- _YOUR OBJECTIVE_
I'd like the number of lines in the material below that include the word "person", written with no other text.
—————
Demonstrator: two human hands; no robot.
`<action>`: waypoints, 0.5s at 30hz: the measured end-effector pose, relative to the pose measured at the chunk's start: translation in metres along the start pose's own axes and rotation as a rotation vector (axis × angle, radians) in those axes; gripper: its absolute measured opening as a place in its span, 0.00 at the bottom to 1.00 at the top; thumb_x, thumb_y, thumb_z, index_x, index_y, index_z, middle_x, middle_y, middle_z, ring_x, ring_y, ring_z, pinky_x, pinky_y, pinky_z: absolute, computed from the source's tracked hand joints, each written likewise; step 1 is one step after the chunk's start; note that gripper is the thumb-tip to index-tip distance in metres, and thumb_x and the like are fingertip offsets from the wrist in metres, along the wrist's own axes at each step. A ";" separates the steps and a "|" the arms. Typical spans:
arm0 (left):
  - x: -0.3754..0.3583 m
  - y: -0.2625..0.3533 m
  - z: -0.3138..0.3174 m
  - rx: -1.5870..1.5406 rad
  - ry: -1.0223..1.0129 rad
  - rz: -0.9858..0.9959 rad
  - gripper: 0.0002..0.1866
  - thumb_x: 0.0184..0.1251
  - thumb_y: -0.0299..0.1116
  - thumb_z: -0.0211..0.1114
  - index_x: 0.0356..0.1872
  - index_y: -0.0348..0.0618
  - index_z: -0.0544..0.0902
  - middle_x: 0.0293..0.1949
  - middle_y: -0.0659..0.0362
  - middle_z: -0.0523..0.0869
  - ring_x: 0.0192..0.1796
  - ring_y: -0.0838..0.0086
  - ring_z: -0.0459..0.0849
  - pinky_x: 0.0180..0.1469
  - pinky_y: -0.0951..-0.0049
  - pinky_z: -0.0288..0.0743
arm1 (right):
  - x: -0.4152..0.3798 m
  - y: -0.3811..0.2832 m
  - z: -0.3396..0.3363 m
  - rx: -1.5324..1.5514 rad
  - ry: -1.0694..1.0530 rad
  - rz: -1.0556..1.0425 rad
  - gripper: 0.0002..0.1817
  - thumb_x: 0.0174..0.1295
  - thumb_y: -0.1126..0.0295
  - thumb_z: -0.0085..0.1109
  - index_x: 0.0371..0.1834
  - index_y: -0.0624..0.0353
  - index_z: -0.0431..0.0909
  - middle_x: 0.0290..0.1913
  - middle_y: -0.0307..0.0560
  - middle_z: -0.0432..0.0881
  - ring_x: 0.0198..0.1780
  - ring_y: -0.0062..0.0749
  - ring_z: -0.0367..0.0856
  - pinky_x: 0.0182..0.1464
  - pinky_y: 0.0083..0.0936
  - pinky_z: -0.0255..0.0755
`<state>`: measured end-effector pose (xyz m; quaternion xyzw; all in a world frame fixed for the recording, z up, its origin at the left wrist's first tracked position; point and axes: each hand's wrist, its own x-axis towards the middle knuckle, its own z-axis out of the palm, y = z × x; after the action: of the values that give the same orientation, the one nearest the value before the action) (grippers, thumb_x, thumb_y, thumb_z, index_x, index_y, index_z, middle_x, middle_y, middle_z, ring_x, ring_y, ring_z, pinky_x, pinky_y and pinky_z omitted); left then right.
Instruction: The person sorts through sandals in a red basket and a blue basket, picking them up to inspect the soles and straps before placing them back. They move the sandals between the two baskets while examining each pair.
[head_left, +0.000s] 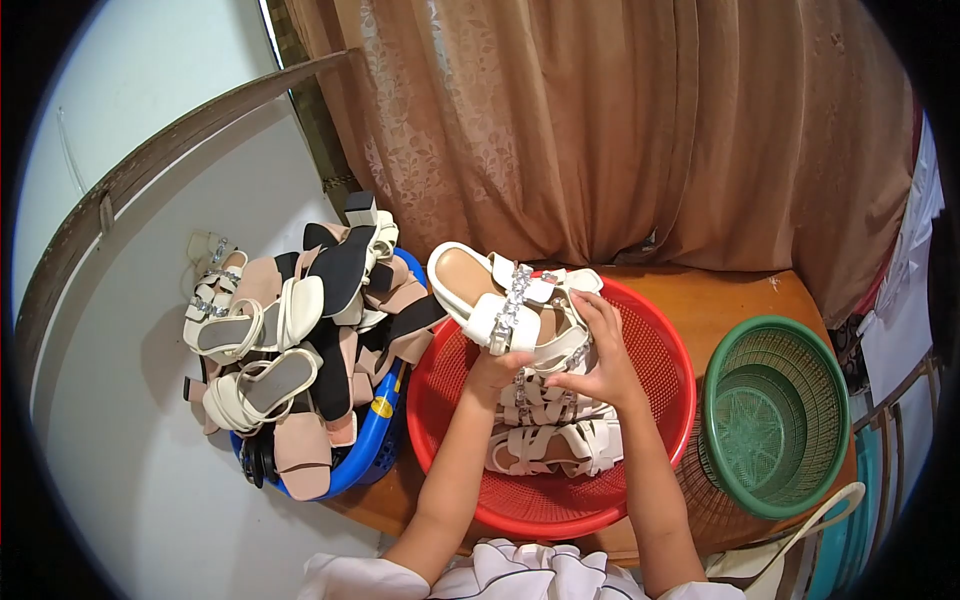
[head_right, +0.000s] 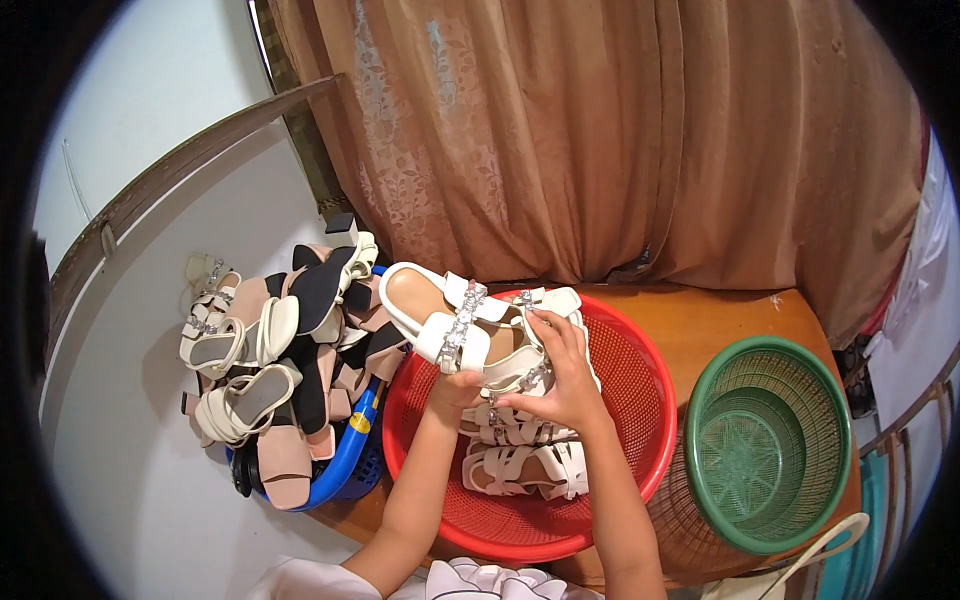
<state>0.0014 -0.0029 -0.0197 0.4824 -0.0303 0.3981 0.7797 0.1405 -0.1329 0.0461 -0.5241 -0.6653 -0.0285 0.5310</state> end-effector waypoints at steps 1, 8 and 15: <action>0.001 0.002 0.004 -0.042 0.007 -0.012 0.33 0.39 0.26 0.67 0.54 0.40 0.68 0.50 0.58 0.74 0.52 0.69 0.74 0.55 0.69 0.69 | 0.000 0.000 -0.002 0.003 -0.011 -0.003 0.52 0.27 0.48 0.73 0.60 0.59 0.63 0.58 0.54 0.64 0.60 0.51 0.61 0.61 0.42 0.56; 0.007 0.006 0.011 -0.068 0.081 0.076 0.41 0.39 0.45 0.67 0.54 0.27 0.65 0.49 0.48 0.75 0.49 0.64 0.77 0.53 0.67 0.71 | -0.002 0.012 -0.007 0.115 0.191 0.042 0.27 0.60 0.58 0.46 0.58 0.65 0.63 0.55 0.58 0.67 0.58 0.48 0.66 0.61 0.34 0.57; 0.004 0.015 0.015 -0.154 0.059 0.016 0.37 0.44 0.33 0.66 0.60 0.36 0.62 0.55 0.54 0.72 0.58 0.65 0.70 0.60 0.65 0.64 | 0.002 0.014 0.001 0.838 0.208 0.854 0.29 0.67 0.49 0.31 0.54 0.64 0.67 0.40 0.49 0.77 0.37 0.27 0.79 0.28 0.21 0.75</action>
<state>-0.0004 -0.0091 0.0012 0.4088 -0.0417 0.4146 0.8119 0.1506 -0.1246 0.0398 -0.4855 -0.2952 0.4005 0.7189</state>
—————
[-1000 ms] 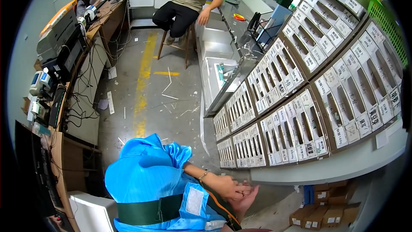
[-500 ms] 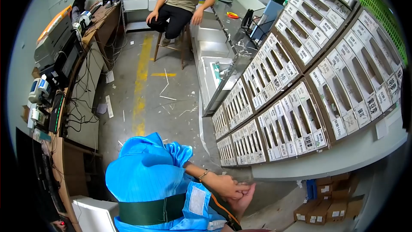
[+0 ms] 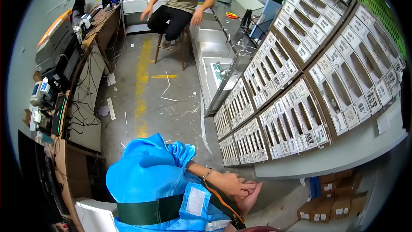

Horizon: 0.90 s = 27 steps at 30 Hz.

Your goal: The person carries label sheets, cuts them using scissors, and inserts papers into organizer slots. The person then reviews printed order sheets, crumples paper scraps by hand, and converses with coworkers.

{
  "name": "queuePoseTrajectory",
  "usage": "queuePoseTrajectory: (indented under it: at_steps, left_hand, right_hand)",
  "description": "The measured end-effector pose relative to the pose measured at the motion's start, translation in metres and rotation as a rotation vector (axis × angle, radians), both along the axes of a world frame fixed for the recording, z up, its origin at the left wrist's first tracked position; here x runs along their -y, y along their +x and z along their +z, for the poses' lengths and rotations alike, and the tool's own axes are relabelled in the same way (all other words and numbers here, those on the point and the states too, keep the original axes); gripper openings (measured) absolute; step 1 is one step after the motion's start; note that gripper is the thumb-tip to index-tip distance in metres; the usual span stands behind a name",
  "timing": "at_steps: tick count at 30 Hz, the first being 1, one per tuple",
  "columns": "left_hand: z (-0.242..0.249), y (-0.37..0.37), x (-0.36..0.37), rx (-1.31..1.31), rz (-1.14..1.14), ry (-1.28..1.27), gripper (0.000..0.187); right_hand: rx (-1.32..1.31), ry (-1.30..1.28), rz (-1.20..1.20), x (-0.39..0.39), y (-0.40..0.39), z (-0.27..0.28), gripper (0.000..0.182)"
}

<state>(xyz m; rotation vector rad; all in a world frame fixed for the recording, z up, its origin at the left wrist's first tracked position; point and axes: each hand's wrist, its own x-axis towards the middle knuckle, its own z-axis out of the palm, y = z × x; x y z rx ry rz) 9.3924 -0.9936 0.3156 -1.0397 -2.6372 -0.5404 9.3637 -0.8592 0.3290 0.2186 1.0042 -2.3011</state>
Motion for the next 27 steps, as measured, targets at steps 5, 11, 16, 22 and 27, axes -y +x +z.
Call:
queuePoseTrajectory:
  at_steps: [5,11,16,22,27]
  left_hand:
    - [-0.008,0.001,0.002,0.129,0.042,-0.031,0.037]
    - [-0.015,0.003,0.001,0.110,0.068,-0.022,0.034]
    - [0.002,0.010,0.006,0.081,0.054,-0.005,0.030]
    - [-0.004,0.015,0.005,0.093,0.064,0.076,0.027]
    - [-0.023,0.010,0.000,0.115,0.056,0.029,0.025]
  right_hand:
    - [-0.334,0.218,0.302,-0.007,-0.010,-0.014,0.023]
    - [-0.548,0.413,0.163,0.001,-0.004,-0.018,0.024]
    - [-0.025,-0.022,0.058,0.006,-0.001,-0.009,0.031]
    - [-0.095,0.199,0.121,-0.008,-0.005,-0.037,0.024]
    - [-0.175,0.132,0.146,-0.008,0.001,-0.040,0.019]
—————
- _YOUR SOLUTION_
2